Owning up: Ad market distorted by paid media reporting, agency bosses claim

By (incomplete) | 17 September 2014
 

While the advertising market may appear soft, media agency bosses have suggested that brands are spending record levels in marketing. But there is no mechanism to report it.

Standard Media Index (SMI) collates media agency spend to provide subscribers with data on where ad dollars are going and who is spending them. As such, SMIs methodology is sound. But as it is based on media agency spend as put through agency billing systems, it does not measure ad dollars spent by clients directly with media owners. Other providers such as Nielsen estimate spend levels, but do not include some large digital elements such as search and social.

UM boss Mat Baxter said the existing paid media measurement tools gave an indication of market health but not the full picture, given the amount of money brands are channelling into owned assets.

“SMI has relevance but it is half the picture, the measure of health of paid media only, not a proxy for industry or marketing health. SMI and Nielsen numbers suggest the market is backwards. But the truth is that the market in terms of overall spend has never been more buoyant. So you have to put [paid spend figures] into context and quarantine that against what we are seeing in the overall market.”

Baxter suggested overall marketing spend was “rocketing” with owned and earned channelling dollars out of paid. That was hard to measure, he admitted. “But in a world where [more marketing spend] is unreported, you have to question the long-term viability of these current measures.”

ZenithOptimedia boss Ian Perrin agreed that “SMI is a blunt measure... and like all data points is open to interpretation.” But he also suggested that pointing to owned and earned shifts was simplistic.

“Is the paid advertising market soft at the moment, yes. Is it only because all marketers are focusing their efforts on owned media, yes and no.”

Categories that have strong direct relationships with customers such as banking, insurance and automotive, said Perrin “can afford to spend less on traditional paid advertising by activating these relationships”.

For others, there was less opportunity to do so. “So an emphasis on owned media is definitely having an impact on advertising spend, but only in certain categories,” Perrin added. “There are other factors at play as well, most noticeably business and consumer confidence as a result of the budget.”

Perrin said that one by-product of the shift to owned media was the impact is was having on the way advertisers use paid media – i.e using it to drive acquisition as well as build brand.

“The theory is that once a consumer is acquired, owned channels and product innovation can be used to build the brand in a more personal and direct way. If you are an airline for example, you are better off getting someone into a seat and then proving how good the service is, rather than by simply telling them about your brand in paid media.”

Atomic212 boss Jason Dooris agreed that there was no “single tool that gives you a rounded view of overall marketing effort.”

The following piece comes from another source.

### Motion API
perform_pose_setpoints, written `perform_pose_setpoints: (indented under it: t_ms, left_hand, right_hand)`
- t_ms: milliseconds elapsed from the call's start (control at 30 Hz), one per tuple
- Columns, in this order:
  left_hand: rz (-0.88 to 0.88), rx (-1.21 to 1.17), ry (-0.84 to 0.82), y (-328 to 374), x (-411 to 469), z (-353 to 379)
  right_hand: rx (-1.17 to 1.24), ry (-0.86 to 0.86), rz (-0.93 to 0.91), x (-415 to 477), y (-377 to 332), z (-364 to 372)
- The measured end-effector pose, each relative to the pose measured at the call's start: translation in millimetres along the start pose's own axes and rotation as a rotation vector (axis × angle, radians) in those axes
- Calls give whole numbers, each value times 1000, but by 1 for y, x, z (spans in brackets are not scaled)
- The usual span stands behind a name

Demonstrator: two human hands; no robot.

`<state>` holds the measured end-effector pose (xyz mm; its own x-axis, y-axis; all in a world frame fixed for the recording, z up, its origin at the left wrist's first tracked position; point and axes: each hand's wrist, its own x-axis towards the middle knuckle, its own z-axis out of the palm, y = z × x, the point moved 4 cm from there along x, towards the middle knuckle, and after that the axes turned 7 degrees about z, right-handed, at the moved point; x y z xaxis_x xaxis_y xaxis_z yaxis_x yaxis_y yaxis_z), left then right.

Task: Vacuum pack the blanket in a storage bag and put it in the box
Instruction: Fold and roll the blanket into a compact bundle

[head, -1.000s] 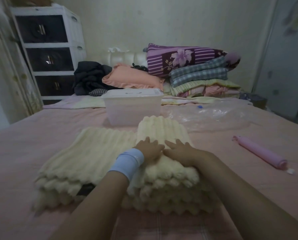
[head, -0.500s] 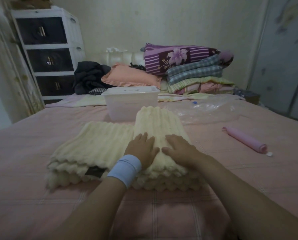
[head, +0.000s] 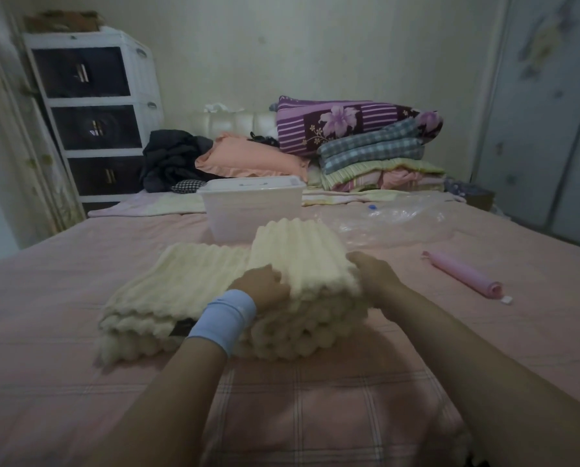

By way of example he cited Nike. “A team running around with Nike on their shirts versus a few spots on TV are hard to compare - but need to be compared to make an accurate decision if you are doing a comparative study of competitive spend between brands. So in that respect, [SMI] is not redundant but it is not effective on its own.”

Dooris pointed out that Nielsen data was estimated and did not include big chunks of digital spend, and Roy Morgan had issues with late data.

SMI boss Jane Schulze was unimpressed.

“SMI prides itself on being the industry standard for agency expenditure, which is by far the bulk of ad spend for most major media.

“If someone can find a methodology for measuring owned media I would be keen to see how that works because I fail to understand how you could do that in an accurate way.”

While PwC has confirmed that brands were spending a lot more money in earned channels, and suggests, two thirds (67%) of marketers are shifting their spend from bought to owned channels and a quarter of marketers spend between 20% and 30% of their budget building their own media channels, Baxter admitted that he did not have a definitive answer.

He said one potential solution would be to regularly survey CMOs and simply ask whether they were spending more in owned that last quarter.

“Is using qualitative assessment better, a regular dipstick of that confidence? I don't know. But brands are spending a larger amount on owned platforms because they can then spend less to propagate it. Therefore you will only see SMI spend data on a trend basis reducing. If that is the only measure we use, paid is only going one way and that creates a dark narrative when the reality is the market has never been more buoyant.”

He claimed UM's staff time was now almost a 50:50 split on paid versus “working with clients on things that don't fall into traditional media”.

That meant being paid in terms of hours rather than purely commission.

“That's where the commissions model becomes nonsensical. Industry has to migrate to a model that recognises that otherwise there is a disincentive to give agnostic advice [in terms of paid and owned]. It's the new neutrality debate.”